STORED DATA -
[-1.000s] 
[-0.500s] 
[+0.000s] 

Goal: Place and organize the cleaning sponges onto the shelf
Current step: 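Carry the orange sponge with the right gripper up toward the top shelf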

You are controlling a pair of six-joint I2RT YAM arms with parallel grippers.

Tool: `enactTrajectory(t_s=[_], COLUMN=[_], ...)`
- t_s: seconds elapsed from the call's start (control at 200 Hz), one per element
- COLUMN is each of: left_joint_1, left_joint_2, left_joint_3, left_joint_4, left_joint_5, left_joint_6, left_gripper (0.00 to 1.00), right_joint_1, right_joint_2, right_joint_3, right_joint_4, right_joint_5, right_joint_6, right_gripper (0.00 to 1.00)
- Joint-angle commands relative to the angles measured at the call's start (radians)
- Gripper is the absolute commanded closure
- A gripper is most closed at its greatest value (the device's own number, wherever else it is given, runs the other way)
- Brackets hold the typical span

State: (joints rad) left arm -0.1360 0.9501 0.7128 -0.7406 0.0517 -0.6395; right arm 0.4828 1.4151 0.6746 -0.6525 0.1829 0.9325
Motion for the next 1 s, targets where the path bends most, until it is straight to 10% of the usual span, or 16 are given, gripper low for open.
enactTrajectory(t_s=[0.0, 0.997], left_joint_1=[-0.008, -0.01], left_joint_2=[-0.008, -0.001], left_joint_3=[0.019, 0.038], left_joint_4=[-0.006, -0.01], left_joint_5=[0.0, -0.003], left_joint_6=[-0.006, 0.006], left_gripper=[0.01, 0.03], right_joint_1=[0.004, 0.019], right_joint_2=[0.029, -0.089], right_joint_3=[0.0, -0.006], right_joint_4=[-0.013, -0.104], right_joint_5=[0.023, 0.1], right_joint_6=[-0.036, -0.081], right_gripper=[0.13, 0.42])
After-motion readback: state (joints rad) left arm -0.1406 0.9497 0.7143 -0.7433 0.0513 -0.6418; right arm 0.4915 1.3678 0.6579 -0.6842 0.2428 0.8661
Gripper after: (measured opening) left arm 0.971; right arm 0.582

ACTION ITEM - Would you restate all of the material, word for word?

WRITTEN SOLUTION -
[-1.000s] 
[-0.500s] 
[+0.000s] 

Goal: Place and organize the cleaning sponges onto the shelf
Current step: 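Carry the orange sponge with the right gripper up toward the top shelf
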
You are controlling a pair of six-joint I2RT YAM arms with parallel grippers.

Tool: `enactTrajectory(t_s=[_], COLUMN=[_], ...)`
- t_s: seconds elapsed from the call's start (control at 200 Hz), one per element
- COLUMN is each of: left_joint_1, left_joint_2, left_joint_3, left_joint_4, left_joint_5, left_joint_6, left_gripper (0.00 to 1.00), right_joint_1, right_joint_2, right_joint_3, right_joint_4, right_joint_5, right_joint_6, right_gripper (0.00 to 1.00)
- Joint-angle commands relative to the angles measured at the call's start (radians)
- Gripper is the absolute commanded closure
- A gripper is most closed at its greatest value (the device's own number, wherever else it is given, runs the other way)
- Brackets hold the typical span

State: (joints rad) left arm -0.1360 0.9501 0.7128 -0.7406 0.0517 -0.6395; right arm 0.4828 1.4151 0.6746 -0.6525 0.1829 0.9325
Motion for the next 1 s, targets where the path bends most, until it is straight to 10% of the usual span, or 16 are given, gripper low for open.
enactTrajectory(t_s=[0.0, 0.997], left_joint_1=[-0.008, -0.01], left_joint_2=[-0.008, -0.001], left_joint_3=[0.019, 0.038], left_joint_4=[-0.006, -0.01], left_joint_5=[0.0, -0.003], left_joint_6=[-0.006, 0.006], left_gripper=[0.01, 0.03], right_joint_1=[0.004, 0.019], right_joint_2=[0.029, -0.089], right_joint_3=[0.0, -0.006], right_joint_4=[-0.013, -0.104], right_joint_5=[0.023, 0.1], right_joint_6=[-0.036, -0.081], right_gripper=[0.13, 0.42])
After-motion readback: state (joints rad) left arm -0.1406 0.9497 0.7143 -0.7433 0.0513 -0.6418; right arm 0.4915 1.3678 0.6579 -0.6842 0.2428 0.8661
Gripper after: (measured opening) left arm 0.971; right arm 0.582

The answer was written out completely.